The steamer did stop at Staffa, however, and two boatloads went ashore. I let them go. What cared I? The waves would not have daunted me, the pouring rain would not have appalled me, but seasickness!
However, the steamer was now still and I began to feel better. By the time the boats came back for the second load I was quite well and once more it seemed a thing of first importance to see Fingal’s Cave. I joyfully scrambled down into the boat and was rowed ashore with the others to the Clamshell cave. From there we had to scramble over what seemed an interminably long distance—but really I suppose it was nor more than a quarter of a mile—over the wet, slippery, basalt columns that fringe the shore, hanging in the worst places to a rope strung along the cliff. Owing to my much scrambling over the rocks of Cavendish shore in early life, I got on very well and even extorted a compliment from the dour guide; but some of the tourists slipped to an alarming degree. Never shall I forget the yelps and sprawls of the old Frenchman aforesaid.

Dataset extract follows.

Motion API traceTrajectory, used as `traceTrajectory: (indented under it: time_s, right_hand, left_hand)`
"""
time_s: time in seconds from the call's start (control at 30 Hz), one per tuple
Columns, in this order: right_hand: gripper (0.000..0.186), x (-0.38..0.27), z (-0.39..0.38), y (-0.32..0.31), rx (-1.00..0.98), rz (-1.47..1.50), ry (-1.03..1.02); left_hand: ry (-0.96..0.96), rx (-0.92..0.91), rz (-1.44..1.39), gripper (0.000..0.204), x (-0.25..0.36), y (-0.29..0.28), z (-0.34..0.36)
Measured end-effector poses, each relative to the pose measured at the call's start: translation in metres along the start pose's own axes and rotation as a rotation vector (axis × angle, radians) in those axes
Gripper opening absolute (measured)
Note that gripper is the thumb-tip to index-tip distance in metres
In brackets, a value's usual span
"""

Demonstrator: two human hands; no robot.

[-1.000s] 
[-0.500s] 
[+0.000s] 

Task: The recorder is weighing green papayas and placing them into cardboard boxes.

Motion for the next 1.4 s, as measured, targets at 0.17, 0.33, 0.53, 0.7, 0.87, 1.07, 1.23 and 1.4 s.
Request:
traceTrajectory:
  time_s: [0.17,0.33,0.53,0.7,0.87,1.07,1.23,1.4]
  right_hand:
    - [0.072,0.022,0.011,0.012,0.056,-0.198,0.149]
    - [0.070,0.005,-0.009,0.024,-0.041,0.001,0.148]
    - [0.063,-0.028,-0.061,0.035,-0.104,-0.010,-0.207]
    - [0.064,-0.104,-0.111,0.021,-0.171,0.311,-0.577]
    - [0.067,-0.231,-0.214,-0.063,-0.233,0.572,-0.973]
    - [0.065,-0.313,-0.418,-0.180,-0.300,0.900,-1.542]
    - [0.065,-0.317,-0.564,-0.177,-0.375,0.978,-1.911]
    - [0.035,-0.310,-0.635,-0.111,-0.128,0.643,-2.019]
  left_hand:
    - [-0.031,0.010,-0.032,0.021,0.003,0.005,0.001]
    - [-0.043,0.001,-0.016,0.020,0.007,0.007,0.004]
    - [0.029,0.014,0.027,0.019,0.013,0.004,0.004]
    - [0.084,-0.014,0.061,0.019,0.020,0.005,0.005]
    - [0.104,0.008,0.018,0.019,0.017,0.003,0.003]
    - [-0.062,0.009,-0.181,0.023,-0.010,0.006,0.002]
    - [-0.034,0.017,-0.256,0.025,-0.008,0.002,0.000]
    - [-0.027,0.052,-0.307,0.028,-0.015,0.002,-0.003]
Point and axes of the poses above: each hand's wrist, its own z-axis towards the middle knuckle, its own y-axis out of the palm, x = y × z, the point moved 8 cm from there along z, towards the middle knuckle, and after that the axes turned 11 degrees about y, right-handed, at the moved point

Nobody fell off, however, and eventually we found ourselves in Fingal’s Cave, and felt repaid for all our exertions.
’Tis a most wonderful and majestic place, like an immense Gothic cathedral. It is hard to believe that it could have been fashioned merely by a freak of nature. I think every one there felt awed; even those irrepressible French tourists were silent for a little time. As I stood there and listened to the deep, solemn echo of the waves the memory of a verse of Scripture came to me “He inhabiteth the halls of eternity.” And it seemed to me that I stood in very truth in a temple of the Almighty that had not been builded by hands.
We went on to Iona and landed there for a brief, hurried, scrambling exploration. Iona is interesting as the scene of St. Columba’s ministry. His ancient cathedral is still there. Of greater interest to me was the burial place of the earliest Scottish kings, about sixty of them, it is said, finishing with that Duncan who was murdered by Macbeth. They were buried very simply, those warriors of ancient days. There they lie, in their island cemetery, beneath the gray sky. Neither “storied urn nor animated bust” mark their resting place. Each grave is covered simply by a slab of worn, carved stone. But they sleep none the less soundly for that, lulled by the eternal murmur of the waves around them.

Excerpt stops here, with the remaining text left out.